Block shuffling includes overhand shuffling, Hindu (capitalized when the others are not in order to keep my spell checker happy) shuffling and underhand shuffling (if anyone were actually to perform such a decidedly ridiculous method). It is defined by the fact that cards are rearranged within a small area but not over the course of the larger deck. For example, if you had a card on the top of the deck and one four cards from the top that you wanted to group together, this could easily be performed with a block shuffle (methods will be discussed later). If on the other hand you had a card in the middle of the deck that you wanted grouped with the card on top this could not easily be performed with a block shuffle.

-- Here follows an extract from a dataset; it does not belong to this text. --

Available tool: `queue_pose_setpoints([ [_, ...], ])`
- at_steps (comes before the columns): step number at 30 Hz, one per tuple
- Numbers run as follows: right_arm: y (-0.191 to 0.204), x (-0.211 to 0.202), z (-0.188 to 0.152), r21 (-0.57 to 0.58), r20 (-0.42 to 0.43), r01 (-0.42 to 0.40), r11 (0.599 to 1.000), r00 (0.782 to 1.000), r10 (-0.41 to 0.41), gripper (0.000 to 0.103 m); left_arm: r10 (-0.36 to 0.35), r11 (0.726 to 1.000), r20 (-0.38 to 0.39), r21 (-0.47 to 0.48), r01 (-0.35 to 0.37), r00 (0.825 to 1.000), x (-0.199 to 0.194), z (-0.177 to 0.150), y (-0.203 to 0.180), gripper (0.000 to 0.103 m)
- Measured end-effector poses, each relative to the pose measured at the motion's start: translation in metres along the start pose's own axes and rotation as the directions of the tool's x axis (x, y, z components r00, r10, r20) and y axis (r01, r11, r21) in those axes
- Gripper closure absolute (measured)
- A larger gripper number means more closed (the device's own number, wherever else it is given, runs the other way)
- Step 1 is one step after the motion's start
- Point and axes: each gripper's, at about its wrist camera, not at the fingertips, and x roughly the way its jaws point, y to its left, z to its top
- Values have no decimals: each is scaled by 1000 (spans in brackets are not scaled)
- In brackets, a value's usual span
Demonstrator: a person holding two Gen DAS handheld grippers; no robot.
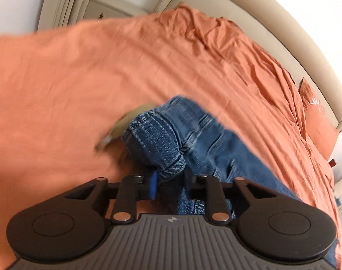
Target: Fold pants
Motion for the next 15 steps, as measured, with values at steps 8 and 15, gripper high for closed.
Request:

That is to say, it would require more than a single shuffle, again, methods will be described in detail later. (A qualification here, it could be performed, but it would involve greatly limiting the shuffling and it would not appear terribly natural).
Weave shuffling includes riffle shuffles, ranging from dovetails to slop shuffles to plain weaves and faros. These are characterized by the ability to bring the middle of the deck to the top of the deck, but not to bring say the fourth card down next to the top card in a single shuffle. (Note, technically it may be possible to violate this rule, but not while at the same time appearing natural and so I remain firm on my definitions.)

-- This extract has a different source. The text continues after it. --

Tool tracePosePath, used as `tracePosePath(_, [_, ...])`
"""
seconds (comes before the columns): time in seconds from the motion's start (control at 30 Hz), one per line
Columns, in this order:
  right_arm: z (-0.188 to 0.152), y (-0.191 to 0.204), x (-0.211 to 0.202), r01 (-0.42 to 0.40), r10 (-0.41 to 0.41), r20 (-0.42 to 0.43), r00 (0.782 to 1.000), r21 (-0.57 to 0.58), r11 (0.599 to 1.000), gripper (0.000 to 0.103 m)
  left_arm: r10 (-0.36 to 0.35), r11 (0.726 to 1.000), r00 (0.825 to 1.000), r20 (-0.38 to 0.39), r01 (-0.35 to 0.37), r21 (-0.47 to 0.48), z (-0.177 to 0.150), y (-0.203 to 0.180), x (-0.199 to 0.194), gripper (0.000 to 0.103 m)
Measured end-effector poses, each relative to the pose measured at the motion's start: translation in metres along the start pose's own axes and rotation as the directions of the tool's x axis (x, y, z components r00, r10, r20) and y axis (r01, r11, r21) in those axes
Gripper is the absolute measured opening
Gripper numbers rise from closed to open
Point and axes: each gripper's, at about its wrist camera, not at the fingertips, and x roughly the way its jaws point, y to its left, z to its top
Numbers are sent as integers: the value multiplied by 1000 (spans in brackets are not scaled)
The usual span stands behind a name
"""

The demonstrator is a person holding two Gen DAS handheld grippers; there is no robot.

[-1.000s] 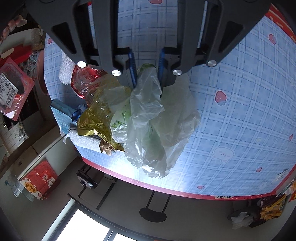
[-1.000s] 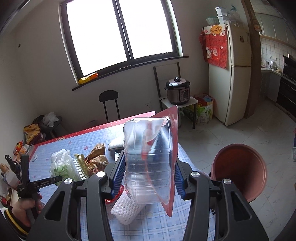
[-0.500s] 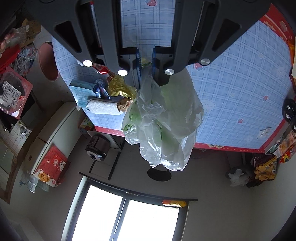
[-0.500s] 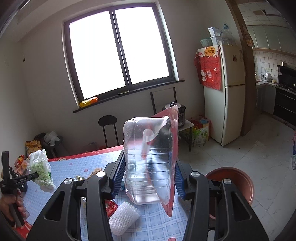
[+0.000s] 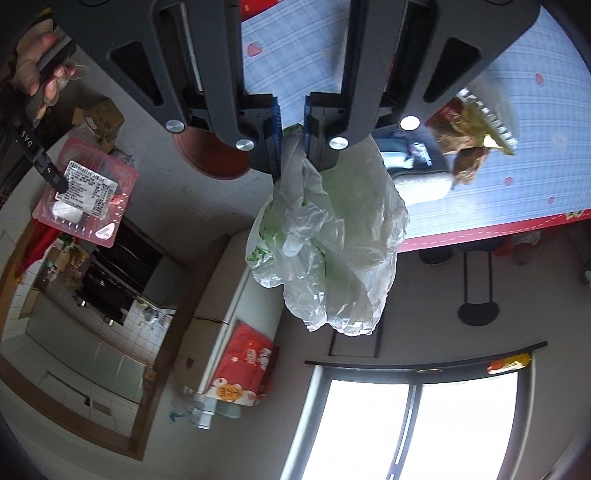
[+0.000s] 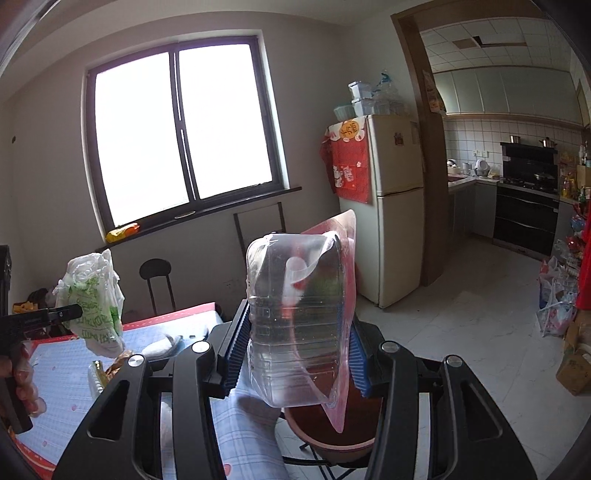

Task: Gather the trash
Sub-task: 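Carry the bag over the brown pot and open the left tool while the right tool carries the bottle, then lower the bottle into the brown pot and open the right tool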

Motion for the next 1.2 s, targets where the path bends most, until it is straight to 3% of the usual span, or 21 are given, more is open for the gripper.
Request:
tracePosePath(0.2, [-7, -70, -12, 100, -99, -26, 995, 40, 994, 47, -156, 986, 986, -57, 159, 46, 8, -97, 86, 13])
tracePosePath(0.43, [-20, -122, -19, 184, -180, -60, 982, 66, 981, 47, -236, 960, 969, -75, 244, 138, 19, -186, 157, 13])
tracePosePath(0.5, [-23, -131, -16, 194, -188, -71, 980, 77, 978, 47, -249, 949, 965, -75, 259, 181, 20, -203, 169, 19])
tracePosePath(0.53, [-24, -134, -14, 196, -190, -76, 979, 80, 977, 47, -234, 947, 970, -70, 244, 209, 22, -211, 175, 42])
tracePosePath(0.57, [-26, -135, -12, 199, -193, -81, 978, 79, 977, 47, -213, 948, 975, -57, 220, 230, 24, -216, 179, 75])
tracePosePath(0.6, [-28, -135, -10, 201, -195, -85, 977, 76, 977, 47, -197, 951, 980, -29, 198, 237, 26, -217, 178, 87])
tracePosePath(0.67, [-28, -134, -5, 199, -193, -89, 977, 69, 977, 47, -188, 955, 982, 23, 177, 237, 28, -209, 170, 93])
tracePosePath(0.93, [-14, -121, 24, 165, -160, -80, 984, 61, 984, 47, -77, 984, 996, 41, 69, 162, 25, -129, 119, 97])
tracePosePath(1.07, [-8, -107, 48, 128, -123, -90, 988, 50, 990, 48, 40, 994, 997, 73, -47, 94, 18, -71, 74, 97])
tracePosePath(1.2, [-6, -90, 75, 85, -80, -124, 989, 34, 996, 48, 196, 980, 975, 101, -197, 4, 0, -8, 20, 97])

The final type of shuffling is what I call chaos shuffling and it is by far the least used and yet the most effective. It is characterized by the ability to move any card from any position in the deck into any other position in the deck. Again, the method will be described later, but it is mostly for the sake of completeness that I have included it as I find it to be a very impractical method, particularly when one is attempting to control cards.
As you have surely surmised, each method presents advantages and disadvantages. Each method will be described in detail later, but for now, I will outline the advantages and disadvantages as follows. Chaos shuffling when well executed is the best for mixing the cards. Weave shuffling is second and block shuffling is the poorest method. To give you some idea, a single good chaos shuffle can fully randomize the deck, it takes seven riffle shuffles to fully randomize the deck and typically many more block shuffles. Weave shuffling is however the best for controlling and culling cards for reasons I will go into more later. Chaos shuffling is not particularly effective for this due to the fact that it presents such logistical nightmares. Block shuffling is the best for certain other types of controls and for blind shuffling (on the subject of blind shuffling it actually depends on the method used, but we will continue on that subject further on in this volume). Blind shuffling with a chaos shuffle is nigh impossible and tends to be a little more suspicious with a weave shuffle.

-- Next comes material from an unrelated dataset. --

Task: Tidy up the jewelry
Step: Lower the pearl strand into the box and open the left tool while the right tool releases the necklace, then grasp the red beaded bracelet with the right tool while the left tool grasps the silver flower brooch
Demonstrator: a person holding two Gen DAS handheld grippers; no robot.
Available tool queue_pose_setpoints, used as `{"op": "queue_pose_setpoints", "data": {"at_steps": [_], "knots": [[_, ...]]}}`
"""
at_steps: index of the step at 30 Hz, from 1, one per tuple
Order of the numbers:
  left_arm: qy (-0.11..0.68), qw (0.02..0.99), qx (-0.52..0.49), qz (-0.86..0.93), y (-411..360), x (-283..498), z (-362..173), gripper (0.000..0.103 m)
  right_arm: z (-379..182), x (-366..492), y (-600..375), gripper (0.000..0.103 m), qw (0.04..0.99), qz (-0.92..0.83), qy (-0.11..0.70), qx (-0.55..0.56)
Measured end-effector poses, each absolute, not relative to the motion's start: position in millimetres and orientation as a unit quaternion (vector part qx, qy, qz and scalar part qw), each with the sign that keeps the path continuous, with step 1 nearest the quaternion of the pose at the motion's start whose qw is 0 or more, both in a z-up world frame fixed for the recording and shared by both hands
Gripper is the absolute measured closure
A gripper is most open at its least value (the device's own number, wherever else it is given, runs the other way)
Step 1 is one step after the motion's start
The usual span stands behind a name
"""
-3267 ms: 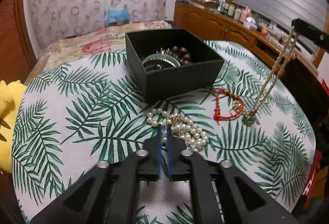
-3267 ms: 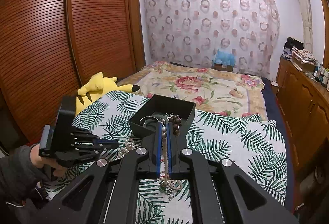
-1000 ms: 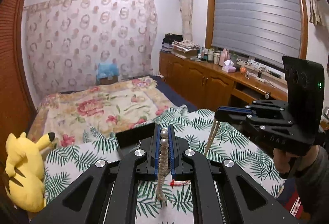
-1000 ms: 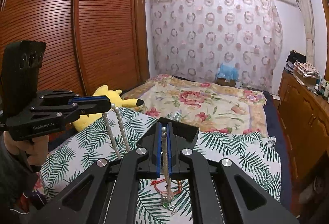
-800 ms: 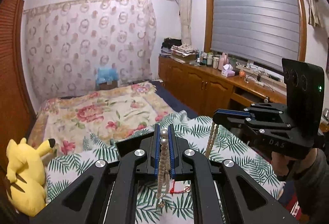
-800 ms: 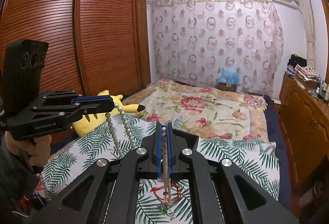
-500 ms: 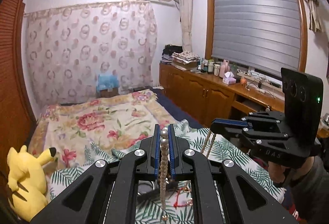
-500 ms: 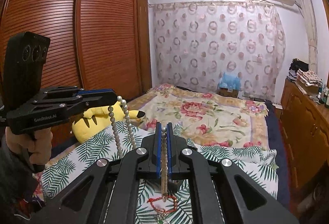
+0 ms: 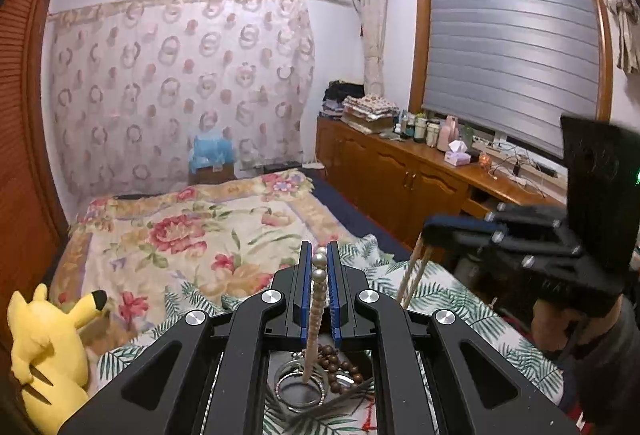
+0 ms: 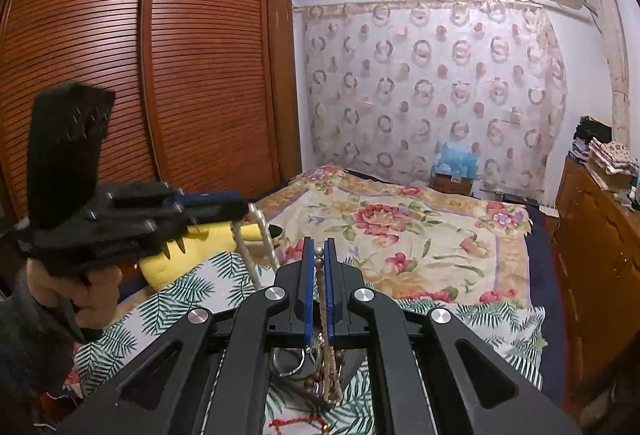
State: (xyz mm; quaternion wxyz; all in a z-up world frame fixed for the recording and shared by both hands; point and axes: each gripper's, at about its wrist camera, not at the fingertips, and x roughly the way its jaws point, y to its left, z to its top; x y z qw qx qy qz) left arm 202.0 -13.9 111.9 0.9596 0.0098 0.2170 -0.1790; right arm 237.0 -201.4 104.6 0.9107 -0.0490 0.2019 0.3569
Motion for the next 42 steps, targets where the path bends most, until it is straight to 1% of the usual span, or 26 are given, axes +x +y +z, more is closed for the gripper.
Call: {"op": "queue_pose_setpoints", "data": {"at_steps": [7, 14, 23, 31, 32, 34, 36, 37, 40, 42], "knots": [[0.253, 0.953, 0.007, -0.167, -3, 234, 77, 0.096, 102, 261, -188, 0.097, 0.906, 0.364, 0.208, -0.048], [0.294, 0.942, 0.007, -0.163, -1, 246, 35, 0.096, 60, 285, -175, 0.097, 0.896, 0.36, 0.254, -0.05], [0.323, 0.932, 0.01, -0.165, -5, 249, 9, 0.096, 9, 298, -165, 0.097, 0.879, 0.359, 0.31, -0.049], [0.328, 0.931, 0.022, -0.16, -9, 232, -2, 0.096, -12, 292, -163, 0.097, 0.872, 0.362, 0.326, -0.052], [0.329, 0.93, 0.023, -0.16, -9, 229, -4, 0.096, -13, 290, -163, 0.096, 0.872, 0.36, 0.326, -0.055], [0.335, 0.928, 0.023, -0.159, -7, 219, -12, 0.095, -14, 286, -167, 0.091, 0.874, 0.358, 0.325, -0.055], [0.342, 0.926, 0.023, -0.158, -6, 210, -20, 0.095, -16, 281, -170, 0.088, 0.874, 0.358, 0.324, -0.055], [0.345, 0.925, 0.022, -0.159, -7, 206, -23, 0.094, -17, 278, -172, 0.088, 0.875, 0.356, 0.322, -0.057], [0.354, 0.922, 0.018, -0.158, -6, 193, -35, 0.082, -21, 268, -181, 0.088, 0.879, 0.35, 0.319, -0.061], [0.359, 0.92, 0.017, -0.158, -6, 187, -40, 0.082, -24, 262, -186, 0.088, 0.877, 0.349, 0.324, -0.059]]}}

A note here, I have been mocked for using a chaos shuffle. I recall being at a party playing cards and when I began to mix the cards in a chaotic fashion someone remarked, "What's this? Mr. One-handed shuffle has to shuffle the deck like that". To say the least, it is not the most elegant approach, but it works well for mixing and is very convincing if you can manage it for controlling.
I realize that most of this first section will likely be boring to the majority of my readers who I hope have at least average familiarity with cards and consequently shuffling, but I believe in being thorough and working with the basics. This is in part so that everyone is on the same page when we reach more advanced material and in part so that there is some understanding as to the evolution of thought. For those who find what I will cover now to be too mundane please feel free to skip ahead to the portions you find to be of greater interest. For those of you who feel either the need or the interest to read the basics I outline here I hope you garner at least some crumbs of insight.